On a question about the growing radicalisation due to Hindu nationalist rhetoric and the role of Hinduism in a post-BJP India if Opposition coalition gets elected, Shri Rahul Gandhi said-* I have read the Gita, I have read number of the Upanishads, I have read many Hindu books… there is nothing Hindu about what the BJP does. There is absolutely nothing, nothing Hindu about what the BJP does.I have not read anywhere in any Hindu book, from no learned Hindu person have I ever heard that you should terrorise, harm people who are weaker than you… I have never read this.So, this idea… this word ‘Hindu nationalists’… this is a wrong word. They are not Hindu nationalists; they have nothing to do with Hinduism. They are out to get power at any cost and they will do anything to get power and they will do anything to ensure that the Indian caste structure, the social structure of my country is not threatened. They want dominance of a few people and that is what they are about, there is nothing Hindu about them.

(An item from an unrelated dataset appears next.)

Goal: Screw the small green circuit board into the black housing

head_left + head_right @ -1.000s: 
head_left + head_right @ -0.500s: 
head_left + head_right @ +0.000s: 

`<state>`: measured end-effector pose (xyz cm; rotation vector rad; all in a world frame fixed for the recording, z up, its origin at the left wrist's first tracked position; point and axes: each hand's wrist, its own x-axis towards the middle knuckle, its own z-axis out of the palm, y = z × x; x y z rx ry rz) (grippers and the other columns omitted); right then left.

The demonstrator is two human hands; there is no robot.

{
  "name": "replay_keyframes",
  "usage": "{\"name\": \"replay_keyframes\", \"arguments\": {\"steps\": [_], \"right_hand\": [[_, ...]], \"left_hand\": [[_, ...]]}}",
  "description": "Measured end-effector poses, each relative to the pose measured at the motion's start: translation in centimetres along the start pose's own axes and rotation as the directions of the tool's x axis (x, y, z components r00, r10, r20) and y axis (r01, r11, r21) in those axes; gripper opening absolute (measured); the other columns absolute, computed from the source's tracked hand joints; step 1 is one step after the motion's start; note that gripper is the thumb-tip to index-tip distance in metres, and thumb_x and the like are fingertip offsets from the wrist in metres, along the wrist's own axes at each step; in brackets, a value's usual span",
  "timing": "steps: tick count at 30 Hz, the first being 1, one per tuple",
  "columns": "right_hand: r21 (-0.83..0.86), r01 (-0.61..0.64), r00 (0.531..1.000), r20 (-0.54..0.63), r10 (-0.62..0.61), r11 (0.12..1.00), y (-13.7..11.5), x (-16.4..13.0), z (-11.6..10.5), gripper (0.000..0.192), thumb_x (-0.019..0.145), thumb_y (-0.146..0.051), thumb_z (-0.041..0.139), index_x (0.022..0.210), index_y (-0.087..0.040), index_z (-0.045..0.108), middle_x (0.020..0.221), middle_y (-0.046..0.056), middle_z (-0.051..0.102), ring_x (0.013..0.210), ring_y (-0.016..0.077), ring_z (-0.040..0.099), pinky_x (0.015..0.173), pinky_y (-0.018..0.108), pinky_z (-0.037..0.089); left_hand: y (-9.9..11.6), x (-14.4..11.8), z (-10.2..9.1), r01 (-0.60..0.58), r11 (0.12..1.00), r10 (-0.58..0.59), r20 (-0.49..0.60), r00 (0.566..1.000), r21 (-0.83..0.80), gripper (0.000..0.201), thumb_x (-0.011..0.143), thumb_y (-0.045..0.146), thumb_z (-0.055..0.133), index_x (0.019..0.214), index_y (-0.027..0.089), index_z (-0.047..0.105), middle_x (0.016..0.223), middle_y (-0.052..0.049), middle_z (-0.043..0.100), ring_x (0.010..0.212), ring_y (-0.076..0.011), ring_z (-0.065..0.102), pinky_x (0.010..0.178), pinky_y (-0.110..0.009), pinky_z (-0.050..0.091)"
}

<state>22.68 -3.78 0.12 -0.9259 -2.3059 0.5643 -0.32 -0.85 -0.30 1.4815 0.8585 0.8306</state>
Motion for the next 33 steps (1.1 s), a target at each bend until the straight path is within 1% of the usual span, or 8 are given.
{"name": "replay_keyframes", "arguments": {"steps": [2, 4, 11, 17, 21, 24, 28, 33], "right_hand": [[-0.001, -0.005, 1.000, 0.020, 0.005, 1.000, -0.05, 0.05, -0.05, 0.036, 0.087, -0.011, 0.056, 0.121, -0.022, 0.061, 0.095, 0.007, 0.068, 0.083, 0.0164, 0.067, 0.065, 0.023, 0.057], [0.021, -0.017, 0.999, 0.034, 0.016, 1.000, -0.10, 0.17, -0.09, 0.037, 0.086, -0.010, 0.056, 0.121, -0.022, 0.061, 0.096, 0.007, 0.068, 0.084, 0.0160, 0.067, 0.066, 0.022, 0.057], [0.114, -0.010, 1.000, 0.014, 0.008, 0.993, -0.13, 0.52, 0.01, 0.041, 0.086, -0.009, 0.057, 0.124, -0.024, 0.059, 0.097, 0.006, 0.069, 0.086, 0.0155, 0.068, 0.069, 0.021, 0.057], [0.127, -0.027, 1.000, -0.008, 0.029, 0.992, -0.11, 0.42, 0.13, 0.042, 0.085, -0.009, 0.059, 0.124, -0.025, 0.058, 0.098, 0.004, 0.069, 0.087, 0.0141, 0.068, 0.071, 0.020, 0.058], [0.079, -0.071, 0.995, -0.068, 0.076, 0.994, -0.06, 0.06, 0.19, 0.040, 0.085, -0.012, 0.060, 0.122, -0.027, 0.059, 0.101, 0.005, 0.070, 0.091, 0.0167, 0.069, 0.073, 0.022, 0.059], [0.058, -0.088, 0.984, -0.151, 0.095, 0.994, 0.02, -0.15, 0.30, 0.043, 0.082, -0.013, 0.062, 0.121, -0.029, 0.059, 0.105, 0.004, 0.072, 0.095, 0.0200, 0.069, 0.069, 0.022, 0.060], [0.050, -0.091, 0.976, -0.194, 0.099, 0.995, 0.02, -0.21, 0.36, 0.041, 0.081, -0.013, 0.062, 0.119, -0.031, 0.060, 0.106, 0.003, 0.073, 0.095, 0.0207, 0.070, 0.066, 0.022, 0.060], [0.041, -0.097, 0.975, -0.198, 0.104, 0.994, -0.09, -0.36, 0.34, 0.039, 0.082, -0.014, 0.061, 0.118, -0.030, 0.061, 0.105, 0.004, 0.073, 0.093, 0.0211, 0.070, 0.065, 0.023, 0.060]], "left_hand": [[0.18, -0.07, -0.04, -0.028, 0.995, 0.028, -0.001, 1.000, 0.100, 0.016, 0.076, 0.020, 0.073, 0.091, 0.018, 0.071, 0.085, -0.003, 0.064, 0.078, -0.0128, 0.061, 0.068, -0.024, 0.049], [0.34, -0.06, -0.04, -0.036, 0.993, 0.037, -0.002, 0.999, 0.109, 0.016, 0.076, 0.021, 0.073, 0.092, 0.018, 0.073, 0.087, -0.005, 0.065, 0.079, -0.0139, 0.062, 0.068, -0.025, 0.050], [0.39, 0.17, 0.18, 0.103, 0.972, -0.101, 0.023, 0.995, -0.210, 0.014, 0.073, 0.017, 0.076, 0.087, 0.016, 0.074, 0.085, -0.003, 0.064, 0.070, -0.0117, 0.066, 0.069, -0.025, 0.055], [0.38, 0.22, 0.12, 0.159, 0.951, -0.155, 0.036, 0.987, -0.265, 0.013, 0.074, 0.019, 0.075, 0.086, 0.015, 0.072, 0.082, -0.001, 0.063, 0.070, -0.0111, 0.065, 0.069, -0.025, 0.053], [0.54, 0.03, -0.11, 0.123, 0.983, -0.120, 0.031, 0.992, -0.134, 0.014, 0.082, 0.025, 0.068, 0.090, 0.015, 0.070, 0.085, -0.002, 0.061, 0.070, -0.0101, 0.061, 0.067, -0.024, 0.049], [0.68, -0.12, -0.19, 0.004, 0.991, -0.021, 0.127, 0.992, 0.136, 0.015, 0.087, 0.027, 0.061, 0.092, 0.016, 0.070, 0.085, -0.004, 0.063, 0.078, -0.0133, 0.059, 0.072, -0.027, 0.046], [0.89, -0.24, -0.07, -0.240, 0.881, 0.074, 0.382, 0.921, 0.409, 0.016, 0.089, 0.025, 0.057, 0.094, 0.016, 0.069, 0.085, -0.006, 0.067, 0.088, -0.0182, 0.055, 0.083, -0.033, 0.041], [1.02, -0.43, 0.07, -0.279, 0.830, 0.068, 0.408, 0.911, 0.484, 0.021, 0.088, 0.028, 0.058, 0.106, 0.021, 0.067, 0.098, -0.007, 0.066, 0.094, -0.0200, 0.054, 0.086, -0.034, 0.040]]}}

On another question about the Opposition’s narratives for the next election, Shri Rahul Gandhi said- When you see the people on the stage in the INDIA coalition, you must realise that more people from the majority community vote for us than vote for BJP. 60 per cent of India votes for us. 40 per cent of India votes for them. So, this idea that the majority community is voting for the BJP… this is a wrong idea. The majority community actually votes more for us than they vote for them. They do polarise society. They divide society. They spread hatred in society and that is their mechanism. They also happen to have very good relationships with the most powerful, richest crony capitalists in the land, who finance them, support them, help them do what they do. And so, this is the architecture that stands behind the BJP. The idea that Mr. Narendra Modi is orchestrating this thing is a gross simplification. Mr. Narendra Modi is an instrument of the architecture, and I am pretty confident that the RSS can get rid of the Narendra Modi in 5 minutes if they want to. It is a structure that is doing this, and that structure is now a threat to Indian democracy. So, we are committed to fighting that structure.What are the broader elements. The first thing is the gross inequality that is taking place in India. Few business people who are billionaires… the third richest person on the planet was Indian and 90 per cent of India going back into poverty. So, that is the first thing.